| Instructions to follow |
All lines in the records below that hold "wall" are to be shown.

===== Data for this exercise

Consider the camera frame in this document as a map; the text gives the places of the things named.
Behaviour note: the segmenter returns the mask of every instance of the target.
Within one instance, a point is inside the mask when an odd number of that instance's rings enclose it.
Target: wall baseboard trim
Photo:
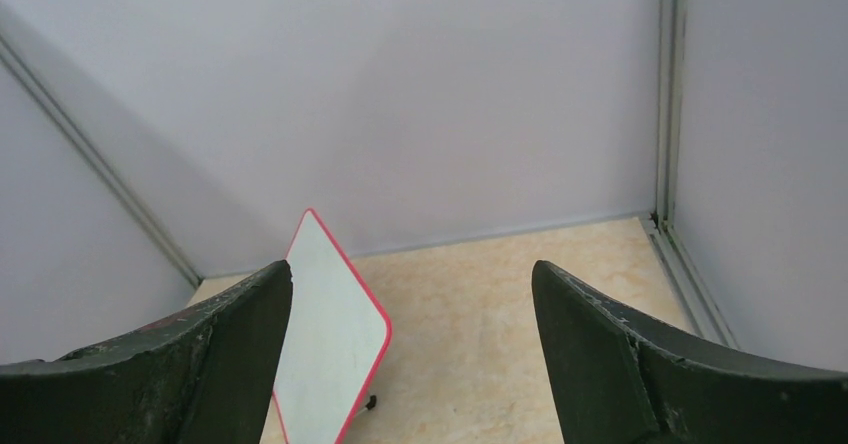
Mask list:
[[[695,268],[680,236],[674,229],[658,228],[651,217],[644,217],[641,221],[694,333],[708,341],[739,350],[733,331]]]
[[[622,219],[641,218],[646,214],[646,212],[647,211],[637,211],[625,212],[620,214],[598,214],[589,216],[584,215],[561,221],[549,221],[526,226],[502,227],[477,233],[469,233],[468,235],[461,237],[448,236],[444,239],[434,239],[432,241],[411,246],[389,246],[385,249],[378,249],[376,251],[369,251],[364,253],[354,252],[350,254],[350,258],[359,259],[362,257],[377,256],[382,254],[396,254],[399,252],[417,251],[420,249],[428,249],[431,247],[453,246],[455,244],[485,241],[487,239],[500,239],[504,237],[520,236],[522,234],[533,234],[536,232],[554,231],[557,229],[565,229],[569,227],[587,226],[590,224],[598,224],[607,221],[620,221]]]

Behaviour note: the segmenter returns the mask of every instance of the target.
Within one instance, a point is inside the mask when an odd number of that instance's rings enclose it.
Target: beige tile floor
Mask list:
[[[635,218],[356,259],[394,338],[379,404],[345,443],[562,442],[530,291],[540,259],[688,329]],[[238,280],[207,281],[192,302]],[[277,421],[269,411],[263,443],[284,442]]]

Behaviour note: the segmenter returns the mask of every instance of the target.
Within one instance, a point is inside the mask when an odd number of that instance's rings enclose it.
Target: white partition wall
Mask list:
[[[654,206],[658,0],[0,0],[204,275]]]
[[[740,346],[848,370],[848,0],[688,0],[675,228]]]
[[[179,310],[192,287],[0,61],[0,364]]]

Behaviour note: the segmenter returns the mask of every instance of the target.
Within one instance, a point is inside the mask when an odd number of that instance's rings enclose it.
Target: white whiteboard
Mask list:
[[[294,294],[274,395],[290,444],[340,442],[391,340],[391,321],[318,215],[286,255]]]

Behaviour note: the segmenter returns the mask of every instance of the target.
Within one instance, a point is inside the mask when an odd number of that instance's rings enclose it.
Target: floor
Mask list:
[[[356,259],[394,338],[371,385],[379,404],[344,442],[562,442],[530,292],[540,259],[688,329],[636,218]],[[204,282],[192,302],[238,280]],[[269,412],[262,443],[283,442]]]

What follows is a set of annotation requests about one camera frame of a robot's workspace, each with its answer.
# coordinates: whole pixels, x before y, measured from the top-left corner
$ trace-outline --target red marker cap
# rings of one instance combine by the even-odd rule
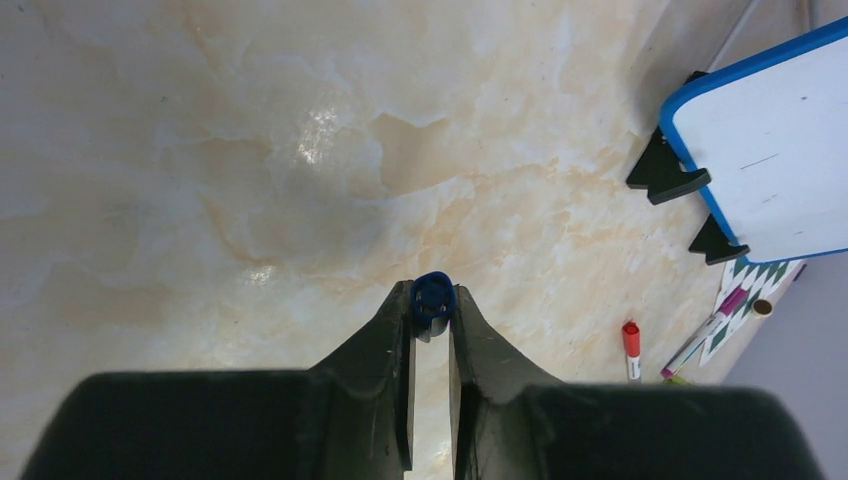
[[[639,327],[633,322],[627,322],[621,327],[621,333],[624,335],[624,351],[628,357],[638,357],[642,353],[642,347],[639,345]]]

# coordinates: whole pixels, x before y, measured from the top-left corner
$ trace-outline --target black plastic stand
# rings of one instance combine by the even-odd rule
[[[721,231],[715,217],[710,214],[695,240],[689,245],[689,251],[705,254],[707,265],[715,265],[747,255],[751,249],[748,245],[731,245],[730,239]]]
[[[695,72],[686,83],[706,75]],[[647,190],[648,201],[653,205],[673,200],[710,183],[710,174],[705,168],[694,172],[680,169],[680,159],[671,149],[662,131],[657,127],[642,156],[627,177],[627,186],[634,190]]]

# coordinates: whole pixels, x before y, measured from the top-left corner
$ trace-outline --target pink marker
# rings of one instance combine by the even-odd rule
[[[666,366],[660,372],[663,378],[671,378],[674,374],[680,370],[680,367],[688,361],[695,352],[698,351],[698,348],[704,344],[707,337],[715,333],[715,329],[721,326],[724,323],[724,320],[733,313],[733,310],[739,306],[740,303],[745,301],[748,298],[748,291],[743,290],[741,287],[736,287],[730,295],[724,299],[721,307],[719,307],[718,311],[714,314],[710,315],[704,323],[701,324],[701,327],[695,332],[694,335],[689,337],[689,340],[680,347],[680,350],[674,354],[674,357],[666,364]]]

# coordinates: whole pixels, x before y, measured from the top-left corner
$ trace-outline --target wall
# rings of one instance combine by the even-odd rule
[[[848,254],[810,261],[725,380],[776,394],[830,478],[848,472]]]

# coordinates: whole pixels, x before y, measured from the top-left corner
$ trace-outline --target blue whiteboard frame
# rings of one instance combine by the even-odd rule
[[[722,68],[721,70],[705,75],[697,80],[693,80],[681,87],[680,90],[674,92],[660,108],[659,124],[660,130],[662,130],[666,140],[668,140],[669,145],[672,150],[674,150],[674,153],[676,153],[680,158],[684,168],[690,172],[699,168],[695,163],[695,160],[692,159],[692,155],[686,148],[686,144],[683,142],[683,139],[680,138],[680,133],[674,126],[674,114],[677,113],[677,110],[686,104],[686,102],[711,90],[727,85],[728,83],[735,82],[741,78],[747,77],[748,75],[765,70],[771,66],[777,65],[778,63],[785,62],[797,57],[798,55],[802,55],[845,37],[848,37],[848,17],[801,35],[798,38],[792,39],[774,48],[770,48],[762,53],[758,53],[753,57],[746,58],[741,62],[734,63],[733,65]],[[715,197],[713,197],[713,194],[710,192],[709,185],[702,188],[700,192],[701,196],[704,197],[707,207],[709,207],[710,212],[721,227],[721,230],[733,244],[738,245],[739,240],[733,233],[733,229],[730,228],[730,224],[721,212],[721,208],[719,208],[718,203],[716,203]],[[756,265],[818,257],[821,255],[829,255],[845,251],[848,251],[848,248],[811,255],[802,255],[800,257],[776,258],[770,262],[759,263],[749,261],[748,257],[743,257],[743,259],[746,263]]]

==========

| Result of this exercise |
Target: wall baseboard trim
Target: white partition wall
$ trace-outline --target wall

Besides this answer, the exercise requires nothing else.